Moreover, the numbers in the stats file for these locations are quite odd (often NA, see above). I did research over and over again, and found the following at the beginning of the "log" file:

Log file for FRESCALO

Input limits: Number of samples = 10000 Number of species = 10000 Number of time periods = 100 Number of observations = 9999999 Number of neighbourhood weights = 5000000

I see that the input limit for samples is 10000; I have a total number of 12024 samples (as can be seen in the summary output above). The "problems" with the locations in the "Stats" file start from 10000 on (see Loc_nr coumn). Could this be the issue? Is there a way to increase the input limit for samples?

Thanks in advance

AugustT commented 5 years ago

It looks like you have done a good job of trying to work out where this issue arose. I would tend to agree that it looks like the samples limitation is causing the bug, I imagine some indexing somewhere then goes wrong and you end up with the effect you report.

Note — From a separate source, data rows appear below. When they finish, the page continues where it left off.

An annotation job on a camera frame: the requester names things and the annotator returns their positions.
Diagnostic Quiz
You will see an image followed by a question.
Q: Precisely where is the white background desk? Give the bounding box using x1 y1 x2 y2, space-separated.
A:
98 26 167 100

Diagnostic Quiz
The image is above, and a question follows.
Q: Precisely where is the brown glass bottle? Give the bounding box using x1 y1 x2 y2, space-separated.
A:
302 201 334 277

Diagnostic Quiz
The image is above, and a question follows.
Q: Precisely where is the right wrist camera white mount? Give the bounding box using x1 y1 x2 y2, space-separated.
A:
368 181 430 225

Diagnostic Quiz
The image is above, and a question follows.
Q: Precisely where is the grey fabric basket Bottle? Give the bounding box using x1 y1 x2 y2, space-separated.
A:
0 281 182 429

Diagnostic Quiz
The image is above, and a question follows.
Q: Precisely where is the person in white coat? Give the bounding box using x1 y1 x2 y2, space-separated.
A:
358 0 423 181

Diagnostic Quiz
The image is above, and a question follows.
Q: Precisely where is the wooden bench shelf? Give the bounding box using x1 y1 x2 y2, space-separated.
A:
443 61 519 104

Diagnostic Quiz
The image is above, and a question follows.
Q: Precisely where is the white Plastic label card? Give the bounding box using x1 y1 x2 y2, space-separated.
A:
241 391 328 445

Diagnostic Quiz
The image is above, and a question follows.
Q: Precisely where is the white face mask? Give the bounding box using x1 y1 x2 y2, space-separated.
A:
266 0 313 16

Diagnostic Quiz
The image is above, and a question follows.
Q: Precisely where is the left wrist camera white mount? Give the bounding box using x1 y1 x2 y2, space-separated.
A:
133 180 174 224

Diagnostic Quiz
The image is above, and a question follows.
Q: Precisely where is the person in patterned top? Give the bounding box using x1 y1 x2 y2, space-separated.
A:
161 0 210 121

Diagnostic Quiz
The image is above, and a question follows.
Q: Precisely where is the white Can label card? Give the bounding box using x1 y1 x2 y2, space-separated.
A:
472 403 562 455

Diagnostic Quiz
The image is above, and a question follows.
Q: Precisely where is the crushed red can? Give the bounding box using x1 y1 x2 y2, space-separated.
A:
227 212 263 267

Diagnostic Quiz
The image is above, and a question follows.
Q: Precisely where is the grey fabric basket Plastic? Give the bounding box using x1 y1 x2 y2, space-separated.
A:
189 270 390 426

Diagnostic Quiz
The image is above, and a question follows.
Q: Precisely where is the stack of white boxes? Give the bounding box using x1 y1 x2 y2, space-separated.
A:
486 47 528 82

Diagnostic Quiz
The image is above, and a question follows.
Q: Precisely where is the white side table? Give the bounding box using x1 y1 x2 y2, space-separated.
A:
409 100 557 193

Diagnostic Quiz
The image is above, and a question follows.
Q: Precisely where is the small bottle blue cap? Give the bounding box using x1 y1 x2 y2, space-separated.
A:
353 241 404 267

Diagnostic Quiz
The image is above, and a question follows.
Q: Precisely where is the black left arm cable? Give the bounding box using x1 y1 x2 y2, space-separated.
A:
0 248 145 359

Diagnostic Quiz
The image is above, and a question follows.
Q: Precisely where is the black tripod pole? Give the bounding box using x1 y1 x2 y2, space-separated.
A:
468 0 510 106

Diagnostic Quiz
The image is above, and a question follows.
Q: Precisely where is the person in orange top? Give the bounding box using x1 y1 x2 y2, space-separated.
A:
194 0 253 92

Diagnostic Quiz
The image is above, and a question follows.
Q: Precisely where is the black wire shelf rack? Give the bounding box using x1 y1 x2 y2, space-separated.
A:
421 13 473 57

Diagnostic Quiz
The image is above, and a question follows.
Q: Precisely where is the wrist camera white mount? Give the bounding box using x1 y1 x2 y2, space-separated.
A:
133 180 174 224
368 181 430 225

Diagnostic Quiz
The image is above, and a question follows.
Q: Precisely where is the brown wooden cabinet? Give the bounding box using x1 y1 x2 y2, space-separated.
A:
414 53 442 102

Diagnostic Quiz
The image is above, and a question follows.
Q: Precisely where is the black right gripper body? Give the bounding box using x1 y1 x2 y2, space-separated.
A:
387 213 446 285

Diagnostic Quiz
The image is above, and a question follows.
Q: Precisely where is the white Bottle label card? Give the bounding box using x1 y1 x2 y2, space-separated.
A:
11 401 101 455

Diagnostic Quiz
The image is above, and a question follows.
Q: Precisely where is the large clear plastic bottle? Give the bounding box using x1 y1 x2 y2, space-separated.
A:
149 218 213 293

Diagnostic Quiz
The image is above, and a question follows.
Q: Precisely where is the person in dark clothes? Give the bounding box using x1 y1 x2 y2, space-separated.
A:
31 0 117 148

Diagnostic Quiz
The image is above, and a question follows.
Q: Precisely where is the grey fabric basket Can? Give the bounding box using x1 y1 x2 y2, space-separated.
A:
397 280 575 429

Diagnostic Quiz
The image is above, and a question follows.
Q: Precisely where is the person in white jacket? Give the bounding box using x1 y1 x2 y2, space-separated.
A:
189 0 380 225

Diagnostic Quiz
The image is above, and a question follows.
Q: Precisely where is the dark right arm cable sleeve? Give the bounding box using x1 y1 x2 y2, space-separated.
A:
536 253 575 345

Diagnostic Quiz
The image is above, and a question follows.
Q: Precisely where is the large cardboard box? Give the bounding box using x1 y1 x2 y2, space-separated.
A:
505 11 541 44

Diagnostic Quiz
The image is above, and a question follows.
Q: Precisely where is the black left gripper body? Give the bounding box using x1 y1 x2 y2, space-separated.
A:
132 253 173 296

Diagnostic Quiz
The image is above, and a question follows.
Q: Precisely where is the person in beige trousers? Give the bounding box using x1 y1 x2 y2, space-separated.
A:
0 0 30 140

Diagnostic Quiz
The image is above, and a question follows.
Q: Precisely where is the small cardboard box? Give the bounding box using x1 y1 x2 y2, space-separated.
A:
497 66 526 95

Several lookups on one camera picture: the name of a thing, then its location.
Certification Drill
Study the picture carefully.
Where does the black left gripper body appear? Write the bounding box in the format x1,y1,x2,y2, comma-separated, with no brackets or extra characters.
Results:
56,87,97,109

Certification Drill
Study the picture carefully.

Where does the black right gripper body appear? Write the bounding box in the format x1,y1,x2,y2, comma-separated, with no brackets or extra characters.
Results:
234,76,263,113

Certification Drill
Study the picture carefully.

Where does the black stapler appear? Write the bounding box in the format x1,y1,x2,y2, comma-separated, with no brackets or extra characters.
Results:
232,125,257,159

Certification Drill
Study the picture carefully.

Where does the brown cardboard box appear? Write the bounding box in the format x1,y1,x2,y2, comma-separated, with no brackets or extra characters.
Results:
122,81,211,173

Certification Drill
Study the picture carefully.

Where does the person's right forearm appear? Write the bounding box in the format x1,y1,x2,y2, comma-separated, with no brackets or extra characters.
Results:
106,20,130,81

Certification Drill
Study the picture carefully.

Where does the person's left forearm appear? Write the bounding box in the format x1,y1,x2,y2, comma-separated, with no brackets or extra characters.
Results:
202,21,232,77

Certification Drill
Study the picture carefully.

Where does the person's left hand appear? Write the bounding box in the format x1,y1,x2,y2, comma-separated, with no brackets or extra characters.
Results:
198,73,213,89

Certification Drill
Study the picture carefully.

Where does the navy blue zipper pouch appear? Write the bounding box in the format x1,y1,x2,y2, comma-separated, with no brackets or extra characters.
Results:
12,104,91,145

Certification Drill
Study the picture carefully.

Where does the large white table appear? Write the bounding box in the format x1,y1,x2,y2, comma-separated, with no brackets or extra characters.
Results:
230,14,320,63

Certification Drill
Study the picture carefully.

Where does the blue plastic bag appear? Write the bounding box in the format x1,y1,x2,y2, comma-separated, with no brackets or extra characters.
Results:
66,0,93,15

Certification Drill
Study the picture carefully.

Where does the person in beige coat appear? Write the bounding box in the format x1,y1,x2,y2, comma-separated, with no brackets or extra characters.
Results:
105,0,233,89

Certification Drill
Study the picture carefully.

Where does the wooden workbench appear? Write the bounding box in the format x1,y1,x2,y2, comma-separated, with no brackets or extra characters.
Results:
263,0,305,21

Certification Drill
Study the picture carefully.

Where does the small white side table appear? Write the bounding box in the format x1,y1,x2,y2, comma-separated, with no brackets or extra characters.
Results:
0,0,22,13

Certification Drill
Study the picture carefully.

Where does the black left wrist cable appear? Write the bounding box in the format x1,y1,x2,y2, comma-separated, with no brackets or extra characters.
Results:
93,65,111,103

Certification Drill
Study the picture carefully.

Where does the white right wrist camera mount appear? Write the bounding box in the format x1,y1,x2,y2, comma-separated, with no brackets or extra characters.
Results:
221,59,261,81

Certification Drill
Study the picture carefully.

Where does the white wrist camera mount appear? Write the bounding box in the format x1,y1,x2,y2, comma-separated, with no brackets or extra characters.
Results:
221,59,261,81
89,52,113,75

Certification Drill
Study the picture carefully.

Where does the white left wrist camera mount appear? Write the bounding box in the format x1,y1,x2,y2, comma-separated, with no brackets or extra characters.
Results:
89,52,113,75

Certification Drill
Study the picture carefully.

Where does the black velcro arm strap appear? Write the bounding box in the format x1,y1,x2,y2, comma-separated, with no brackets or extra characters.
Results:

Samples means locations, and I have never tried to run on such a large number of locations. You can see the number of observations is much larger, I actually modified this from the original version of frescalo which had a much lower limit and was causing me problems.

In theory this is not a hard problem to solve, we just need to increase the maximum size in Frescalo. The problem is two-fold; first, while I can see no reason to worry, I can't be sure this will not have any side effects, so you would need to watch out for any odd behaviour/results. Secondly it requires someone to edit the original fortran and recompile the .exe. Are you in a position to do this? I attach the code for Frescalo_3a here, the line to edit is right at the start. Marks notes say mm is the number of samples. Once you compile to an .exe just use that in place of your current version.

Frescalo_3a.txt

EichenbergBEF commented 5 years ago

Thanks, Tom. Very nice to share the code! This did the trick! We managed to comiple it using gfrotran, after renaming the file to *.for.

As a hint (e.g. for all other users with prolems in compiling the source code): Check the code carefully for TAB characters, as opposed by the needed 6 SPACEs at the beginning of lines. Sometimes the editor you use tends to add the TABS without you noticing. Moreover, be carefull not to increase the number of locations too high; this may cause your machine to run out of memory. If you are really in need of a specific configuration: adapt other limits (e.g. max species numbers, numbers of timesteps) to your needs and you may well prevent an excessive use of memory... or get a bigger machine ;-)

I consider this issue as solved!

AugustT commented 5 years ago

@EichenbergBEF Thank you for detailing your solution, I will now close this issue.